Your objective>
Once the line holding "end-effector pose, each" is found in the listing below, write it out and each later line exactly, up to and including the one holding "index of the".

Recorded data>
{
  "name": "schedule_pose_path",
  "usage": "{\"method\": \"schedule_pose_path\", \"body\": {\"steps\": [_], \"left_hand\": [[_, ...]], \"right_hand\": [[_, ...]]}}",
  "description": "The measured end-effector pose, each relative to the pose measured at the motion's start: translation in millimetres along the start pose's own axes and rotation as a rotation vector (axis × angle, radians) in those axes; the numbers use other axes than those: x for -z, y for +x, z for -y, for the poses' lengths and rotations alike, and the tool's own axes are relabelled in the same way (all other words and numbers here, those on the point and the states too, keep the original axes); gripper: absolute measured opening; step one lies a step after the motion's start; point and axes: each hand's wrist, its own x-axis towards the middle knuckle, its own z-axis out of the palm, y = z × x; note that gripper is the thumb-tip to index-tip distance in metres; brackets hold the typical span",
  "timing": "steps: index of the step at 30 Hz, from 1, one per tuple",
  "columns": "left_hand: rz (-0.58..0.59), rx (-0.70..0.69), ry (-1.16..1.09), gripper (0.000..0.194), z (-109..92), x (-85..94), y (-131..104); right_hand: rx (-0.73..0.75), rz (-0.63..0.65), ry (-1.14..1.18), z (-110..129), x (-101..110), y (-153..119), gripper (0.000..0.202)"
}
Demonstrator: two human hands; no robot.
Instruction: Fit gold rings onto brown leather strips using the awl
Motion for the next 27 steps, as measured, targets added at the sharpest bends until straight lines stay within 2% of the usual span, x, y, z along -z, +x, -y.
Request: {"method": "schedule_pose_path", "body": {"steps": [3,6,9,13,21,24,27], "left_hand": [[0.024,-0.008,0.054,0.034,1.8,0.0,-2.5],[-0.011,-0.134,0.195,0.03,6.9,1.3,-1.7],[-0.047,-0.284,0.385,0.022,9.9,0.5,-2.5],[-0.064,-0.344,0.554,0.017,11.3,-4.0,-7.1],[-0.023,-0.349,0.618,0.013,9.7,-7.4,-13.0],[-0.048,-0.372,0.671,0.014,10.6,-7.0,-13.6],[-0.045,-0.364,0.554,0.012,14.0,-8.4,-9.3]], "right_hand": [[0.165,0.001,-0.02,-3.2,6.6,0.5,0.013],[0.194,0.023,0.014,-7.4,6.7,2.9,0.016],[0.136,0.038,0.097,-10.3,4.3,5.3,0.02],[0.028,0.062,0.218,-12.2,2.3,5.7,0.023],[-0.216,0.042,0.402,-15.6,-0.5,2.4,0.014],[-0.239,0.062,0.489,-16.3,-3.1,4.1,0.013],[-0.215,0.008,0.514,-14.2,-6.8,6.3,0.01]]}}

Answer box>
  "description": "The measured end-effector pose, each relative to the pose measured at the motion's start: translation in millimetres along the start pose's own axes and rotation as a rotation vector (axis × angle, radians) in those axes; the numbers use other axes than those: x for -z, y for +x, z for -y, for the poses' lengths and rotations alike, and the tool's own axes are relabelled in the same way (all other words and numbers here, those on the point and the states too, keep the original axes); gripper: absolute measured opening; step one lies a step after the motion's start; point and axes: each hand's wrist, its own x-axis towards the middle knuckle, its own z-axis out of the palm, y = z × x; note that gripper is the thumb-tip to index-tip distance in metres; brackets hold the typical span",
  "timing": "steps: index of the step at 30 Hz, from 1, one per tuple",

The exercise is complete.